The secondary use of health data for research and innovation, as described in the EHDS regulation, has (among other things) the potential to help discover new and more efficient treatments for many rare diseases. ‘Secondary use’ of data refers to any application of data beyond the reason for which they were first collected, and it may include personal electronic health data originally collected to, for example, treat patients. However, for high-quality health data to be collected and used for research purposes, building citizens’ trust through transparent and clear communication about how their health data will be stored, accessed and (re)used is essential. Transparency around the EHDS, coupled with higher digital and health literacy, will encourage people to share their health data for scientific purposes, thus having a positive impact on health research and innovation.
The Commission must also ensure sufficient safeguards that would prevent health data from being misused or leaked, which is particularly of importance for vulnerable communities such as undocumented migrants, ethnic minorities, LGBTIQ+ people, as well as people living with certain medical conditions such as HIV/AIDS. The inclusion of data generated by wellness applications among those that can be used for secondary data is likely to create privacy risks and other issues as this type of data does not have the same level of quality and controls as data generated by medical devices.

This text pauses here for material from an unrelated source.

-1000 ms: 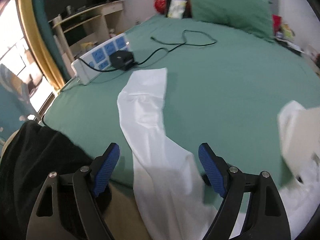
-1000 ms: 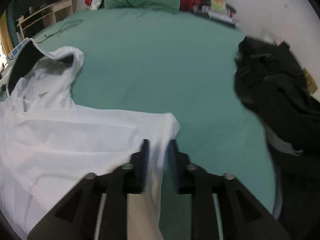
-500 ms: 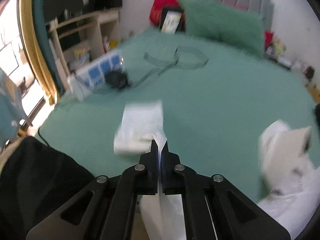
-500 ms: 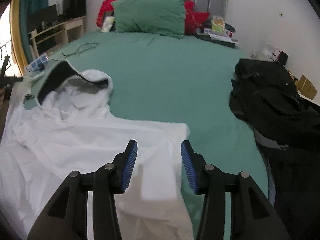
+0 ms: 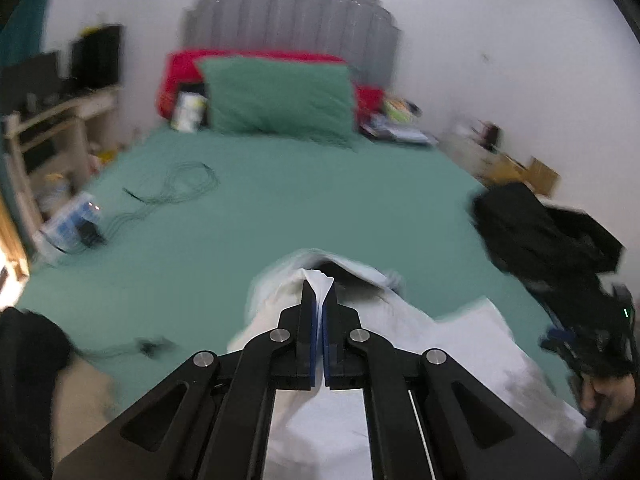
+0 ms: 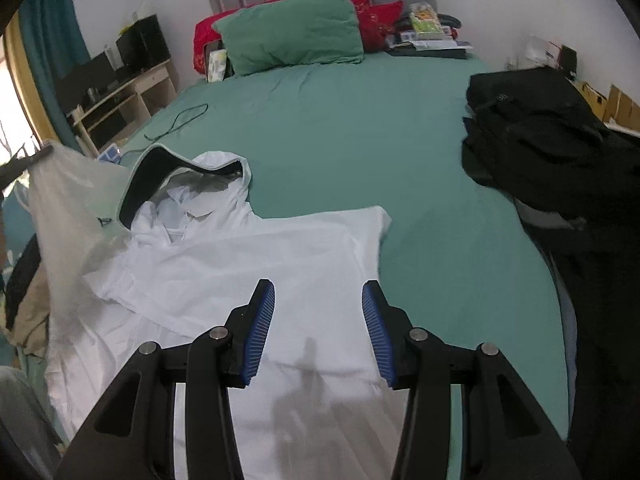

Among the most crucial aspects to realise the ambitious goals of the EHDS would be citizens’ trust in the data space and its governance rules. A welcome step towards this would be the meaningful inclusion of patients and citizens in the proposed European Health Data Space Board tasked with the exchange of views on the primary and secondary use of electronic health data with relevant stakeholders. The implementation of the regulation without fully understanding the users’ concerns and needs could result in mistrust, in both governments and digital technology. It is thus important that the EU reaches out to ordinary citizens more, as well as to civil society groups representing them, throughout the different implementation stages of the regulation.